**TASK DESCRIPTION:** In the listing below, every line with the word "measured" needs to be copied.

**SUPPLIED MATERIAL:**
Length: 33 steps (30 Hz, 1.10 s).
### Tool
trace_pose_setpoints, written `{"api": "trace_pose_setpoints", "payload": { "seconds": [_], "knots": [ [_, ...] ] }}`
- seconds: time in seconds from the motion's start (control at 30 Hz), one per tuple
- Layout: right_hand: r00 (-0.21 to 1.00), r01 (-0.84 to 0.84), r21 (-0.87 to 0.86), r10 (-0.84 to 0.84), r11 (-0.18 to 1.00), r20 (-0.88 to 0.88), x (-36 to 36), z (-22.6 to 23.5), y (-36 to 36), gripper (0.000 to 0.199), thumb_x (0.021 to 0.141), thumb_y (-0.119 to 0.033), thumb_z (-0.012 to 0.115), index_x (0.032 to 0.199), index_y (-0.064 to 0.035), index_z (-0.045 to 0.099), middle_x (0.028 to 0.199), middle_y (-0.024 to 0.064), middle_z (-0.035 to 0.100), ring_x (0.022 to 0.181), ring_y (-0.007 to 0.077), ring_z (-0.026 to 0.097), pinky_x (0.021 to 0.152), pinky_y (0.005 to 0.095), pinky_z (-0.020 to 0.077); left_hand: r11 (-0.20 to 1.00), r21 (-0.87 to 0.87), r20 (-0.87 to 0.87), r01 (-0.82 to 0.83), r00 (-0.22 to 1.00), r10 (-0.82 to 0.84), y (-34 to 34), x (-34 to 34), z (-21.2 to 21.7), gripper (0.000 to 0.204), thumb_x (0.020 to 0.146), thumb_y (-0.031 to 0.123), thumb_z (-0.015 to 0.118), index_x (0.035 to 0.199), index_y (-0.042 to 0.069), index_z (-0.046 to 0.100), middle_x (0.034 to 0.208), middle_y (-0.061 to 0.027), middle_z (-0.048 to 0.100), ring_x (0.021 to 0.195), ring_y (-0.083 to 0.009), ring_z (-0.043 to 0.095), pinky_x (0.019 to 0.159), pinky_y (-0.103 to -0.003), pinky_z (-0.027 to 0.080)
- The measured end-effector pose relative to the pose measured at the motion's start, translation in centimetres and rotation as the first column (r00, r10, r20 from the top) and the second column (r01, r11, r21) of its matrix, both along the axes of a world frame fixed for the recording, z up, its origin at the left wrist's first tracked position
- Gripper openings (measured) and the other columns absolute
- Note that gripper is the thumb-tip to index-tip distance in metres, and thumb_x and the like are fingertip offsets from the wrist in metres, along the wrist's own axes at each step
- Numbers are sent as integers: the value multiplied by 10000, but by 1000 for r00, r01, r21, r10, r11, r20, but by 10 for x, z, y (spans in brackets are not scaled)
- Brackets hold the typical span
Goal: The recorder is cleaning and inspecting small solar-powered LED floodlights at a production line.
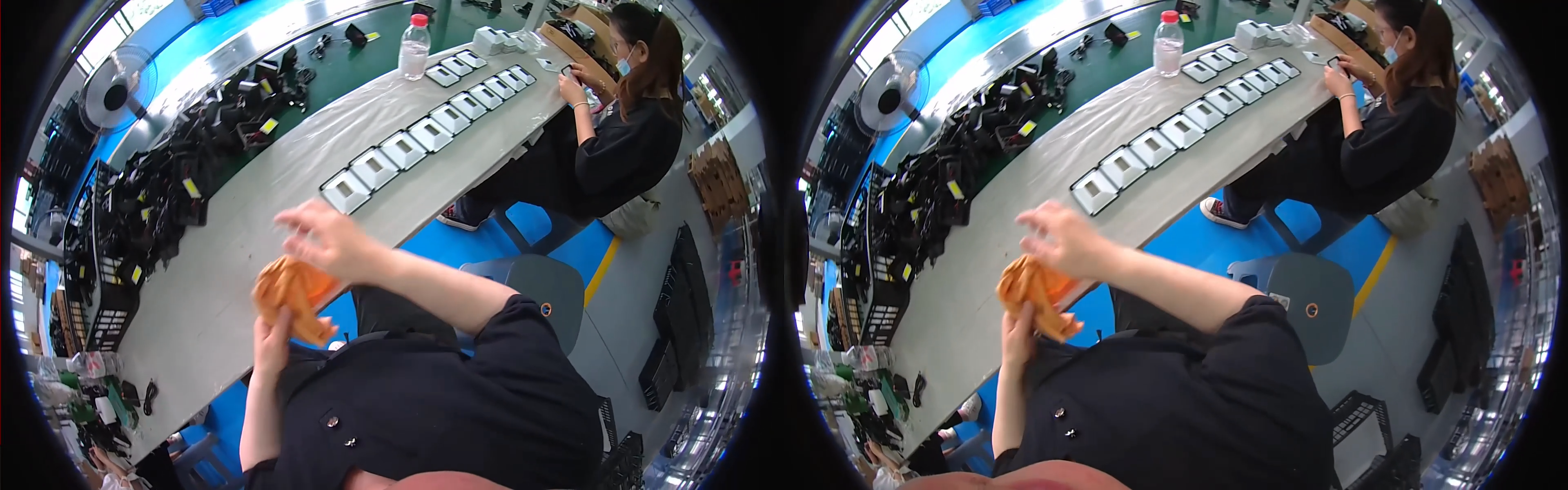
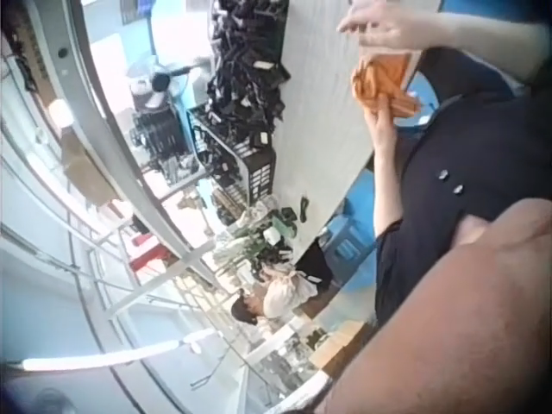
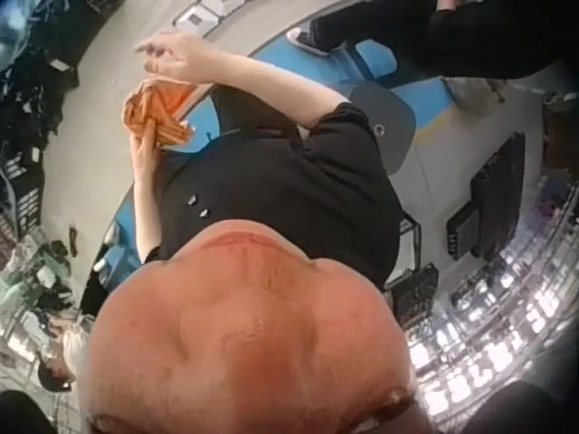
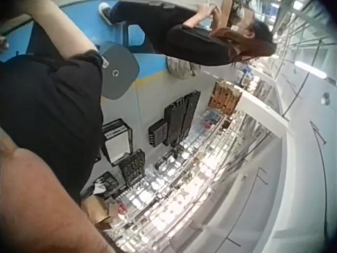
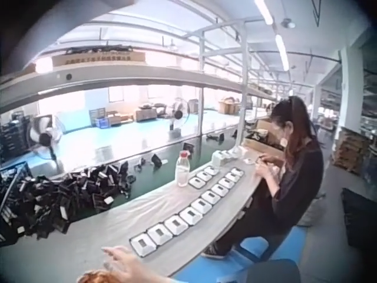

**EXERCISE RESPONSE:**
- The measured end-effector pose relative to the pose measured at the motion's start, translation in centimetres and rotation as the first column (r00, r10, r20 from the top) and the second column (r01, r11, r21) of its matrix, both along the axes of a world frame fixed for the recording, z up, its origin at the left wrist's first tracked position
- Gripper openings (measured) and the other columns absolute

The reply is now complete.